Start of Block

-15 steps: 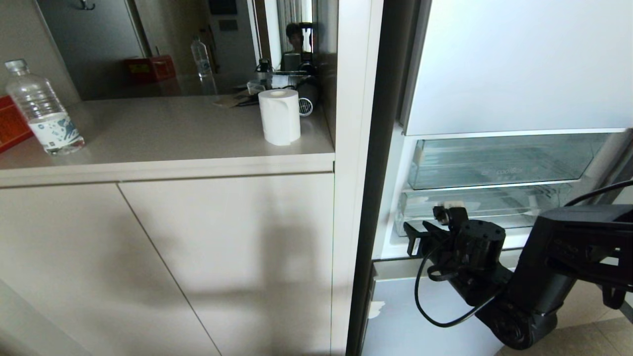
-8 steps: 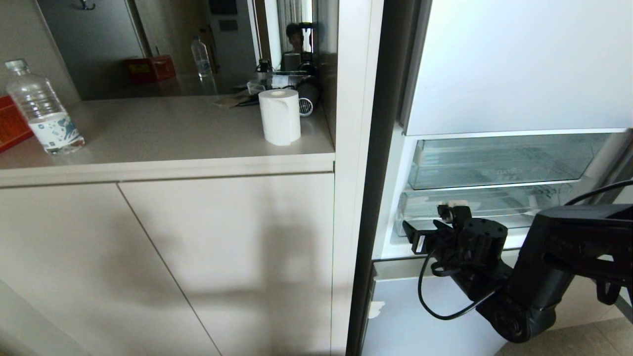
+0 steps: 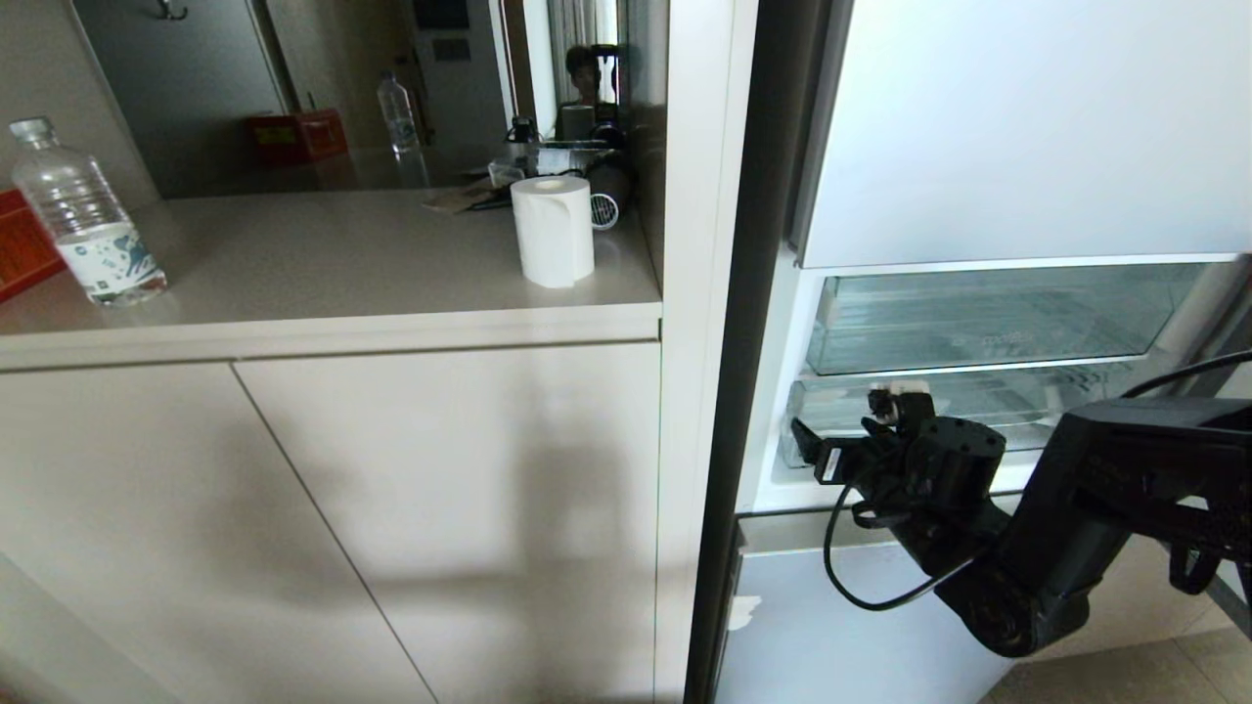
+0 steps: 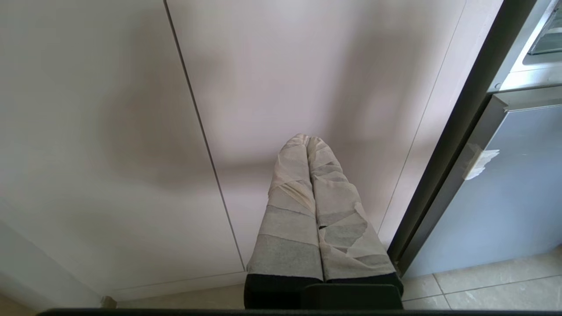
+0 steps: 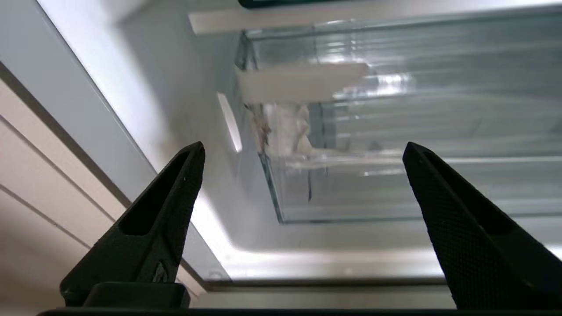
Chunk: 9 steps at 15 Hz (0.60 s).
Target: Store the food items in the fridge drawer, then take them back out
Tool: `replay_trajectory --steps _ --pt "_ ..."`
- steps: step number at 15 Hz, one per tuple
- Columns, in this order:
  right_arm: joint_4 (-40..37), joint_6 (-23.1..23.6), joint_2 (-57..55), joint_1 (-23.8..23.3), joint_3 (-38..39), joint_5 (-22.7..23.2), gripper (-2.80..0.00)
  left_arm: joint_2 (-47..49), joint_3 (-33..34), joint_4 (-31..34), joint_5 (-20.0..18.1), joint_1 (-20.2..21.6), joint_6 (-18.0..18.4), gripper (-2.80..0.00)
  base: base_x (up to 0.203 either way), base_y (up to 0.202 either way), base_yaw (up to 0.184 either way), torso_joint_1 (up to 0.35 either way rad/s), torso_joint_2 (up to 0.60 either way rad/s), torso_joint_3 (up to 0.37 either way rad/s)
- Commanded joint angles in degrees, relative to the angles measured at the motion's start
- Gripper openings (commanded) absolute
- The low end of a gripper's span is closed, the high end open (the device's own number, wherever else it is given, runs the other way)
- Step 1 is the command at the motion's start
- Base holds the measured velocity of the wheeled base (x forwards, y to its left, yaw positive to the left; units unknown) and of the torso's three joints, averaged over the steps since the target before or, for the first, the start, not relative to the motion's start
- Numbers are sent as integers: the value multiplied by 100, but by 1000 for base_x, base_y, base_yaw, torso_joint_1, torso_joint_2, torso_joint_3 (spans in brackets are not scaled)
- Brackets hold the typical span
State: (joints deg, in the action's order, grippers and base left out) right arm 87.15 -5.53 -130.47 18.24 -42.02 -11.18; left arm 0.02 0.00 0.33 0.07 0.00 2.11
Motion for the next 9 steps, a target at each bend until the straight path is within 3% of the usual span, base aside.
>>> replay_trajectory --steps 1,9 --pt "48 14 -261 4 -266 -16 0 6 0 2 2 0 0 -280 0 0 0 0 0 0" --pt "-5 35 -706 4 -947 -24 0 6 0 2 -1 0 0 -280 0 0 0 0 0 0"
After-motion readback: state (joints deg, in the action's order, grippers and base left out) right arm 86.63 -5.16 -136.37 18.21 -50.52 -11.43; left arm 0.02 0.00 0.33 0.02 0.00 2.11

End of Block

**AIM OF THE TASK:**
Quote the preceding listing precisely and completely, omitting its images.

**ANSWER TO THIS EXERCISE:**
-15 steps: 
-8 steps: 
+0 steps: 
+0 steps: 
+0 steps: 
Chunk: 9 steps at 15 Hz (0.60 s).
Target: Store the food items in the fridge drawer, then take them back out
Tool: `replay_trajectory --steps _ --pt "_ ..."`
- steps: step number at 15 Hz, one per tuple
- Columns, in this order:
  right_arm: joint_4 (-40..37), joint_6 (-23.1..23.6), joint_2 (-57..55), joint_1 (-23.8..23.3), joint_3 (-38..39), joint_5 (-22.7..23.2), gripper (-2.80..0.00)
  left_arm: joint_2 (-47..49), joint_3 (-33..34), joint_4 (-31..34), joint_5 (-20.0..18.1), joint_1 (-20.2..21.6), joint_6 (-18.0..18.4), gripper (-2.80..0.00)
  base: base_x (up to 0.203 either way), base_y (up to 0.202 either way), base_yaw (up to 0.184 either way), torso_joint_1 (up to 0.35 either way rad/s), torso_joint_2 (up to 0.60 either way rad/s), torso_joint_3 (up to 0.37 either way rad/s)
- Commanded joint angles in degrees, relative to the angles measured at the motion's start
- Gripper openings (commanded) absolute
- The low end of a gripper's span is closed, the high end open (the device's own number, wherever else it is given, runs the other way)
- Step 1 is the command at the motion's start
- Base holds the measured velocity of the wheeled base (x forwards, y to its left, yaw positive to the left; units unknown) and of the torso's three joints, averaged over the steps since the target before or, for the first, the start, not relative to the motion's start
- Numbers are sent as integers: the value multiplied by 100, but by 1000 for base_x, base_y, base_yaw, torso_joint_1, torso_joint_2, torso_joint_3 (spans in brackets are not scaled)
- Brackets hold the typical span
State: (joints deg, in the action's order, grippers and base left out) right arm 87.15 -5.53 -130.47 18.24 -42.02 -11.18; left arm 0.02 0.00 0.33 0.07 0.00 2.11
Motion for the next 9 steps, a target at each bend until the straight path is within 3% of the usual span, base aside.
>>> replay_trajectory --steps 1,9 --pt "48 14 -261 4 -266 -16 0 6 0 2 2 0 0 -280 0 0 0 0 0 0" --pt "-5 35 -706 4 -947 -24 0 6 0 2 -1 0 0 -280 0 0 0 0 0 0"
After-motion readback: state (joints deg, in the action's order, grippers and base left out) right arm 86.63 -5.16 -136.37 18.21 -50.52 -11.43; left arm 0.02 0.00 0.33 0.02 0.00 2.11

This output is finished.